◆ **INSTRUCTIONS FOR THE TASK**:
Every line of the listing must be repeated exactly.

◆ **DATA SHOWN**:
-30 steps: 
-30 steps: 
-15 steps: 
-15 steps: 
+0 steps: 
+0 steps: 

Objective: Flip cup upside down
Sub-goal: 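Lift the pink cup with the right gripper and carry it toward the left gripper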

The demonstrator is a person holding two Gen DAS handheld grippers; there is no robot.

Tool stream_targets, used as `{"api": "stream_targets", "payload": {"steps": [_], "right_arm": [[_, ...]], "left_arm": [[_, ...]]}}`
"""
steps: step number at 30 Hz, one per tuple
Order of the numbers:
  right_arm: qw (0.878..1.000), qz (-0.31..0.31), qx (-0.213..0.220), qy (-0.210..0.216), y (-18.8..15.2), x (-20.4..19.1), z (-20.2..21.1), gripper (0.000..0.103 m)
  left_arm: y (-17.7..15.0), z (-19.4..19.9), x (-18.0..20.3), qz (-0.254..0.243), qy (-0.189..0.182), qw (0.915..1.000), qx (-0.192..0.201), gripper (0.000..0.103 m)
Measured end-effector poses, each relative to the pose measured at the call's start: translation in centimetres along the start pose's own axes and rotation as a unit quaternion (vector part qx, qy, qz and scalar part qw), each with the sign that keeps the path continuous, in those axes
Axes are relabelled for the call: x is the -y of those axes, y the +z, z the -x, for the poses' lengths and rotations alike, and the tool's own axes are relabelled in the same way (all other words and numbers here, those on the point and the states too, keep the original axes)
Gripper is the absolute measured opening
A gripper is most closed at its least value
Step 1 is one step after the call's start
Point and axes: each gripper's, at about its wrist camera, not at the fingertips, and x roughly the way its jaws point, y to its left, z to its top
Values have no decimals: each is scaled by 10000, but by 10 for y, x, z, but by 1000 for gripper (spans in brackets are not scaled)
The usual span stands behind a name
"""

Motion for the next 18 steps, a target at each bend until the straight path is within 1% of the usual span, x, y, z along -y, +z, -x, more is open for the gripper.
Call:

◆ **RESPONSE AREA**:
-30 steps: 
-30 steps: 
-15 steps: 
-15 steps: 
+0 steps: 
+0 steps: 

Objective: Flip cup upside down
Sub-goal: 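Lift the pink cup with the right gripper and carry it toward the left gripper
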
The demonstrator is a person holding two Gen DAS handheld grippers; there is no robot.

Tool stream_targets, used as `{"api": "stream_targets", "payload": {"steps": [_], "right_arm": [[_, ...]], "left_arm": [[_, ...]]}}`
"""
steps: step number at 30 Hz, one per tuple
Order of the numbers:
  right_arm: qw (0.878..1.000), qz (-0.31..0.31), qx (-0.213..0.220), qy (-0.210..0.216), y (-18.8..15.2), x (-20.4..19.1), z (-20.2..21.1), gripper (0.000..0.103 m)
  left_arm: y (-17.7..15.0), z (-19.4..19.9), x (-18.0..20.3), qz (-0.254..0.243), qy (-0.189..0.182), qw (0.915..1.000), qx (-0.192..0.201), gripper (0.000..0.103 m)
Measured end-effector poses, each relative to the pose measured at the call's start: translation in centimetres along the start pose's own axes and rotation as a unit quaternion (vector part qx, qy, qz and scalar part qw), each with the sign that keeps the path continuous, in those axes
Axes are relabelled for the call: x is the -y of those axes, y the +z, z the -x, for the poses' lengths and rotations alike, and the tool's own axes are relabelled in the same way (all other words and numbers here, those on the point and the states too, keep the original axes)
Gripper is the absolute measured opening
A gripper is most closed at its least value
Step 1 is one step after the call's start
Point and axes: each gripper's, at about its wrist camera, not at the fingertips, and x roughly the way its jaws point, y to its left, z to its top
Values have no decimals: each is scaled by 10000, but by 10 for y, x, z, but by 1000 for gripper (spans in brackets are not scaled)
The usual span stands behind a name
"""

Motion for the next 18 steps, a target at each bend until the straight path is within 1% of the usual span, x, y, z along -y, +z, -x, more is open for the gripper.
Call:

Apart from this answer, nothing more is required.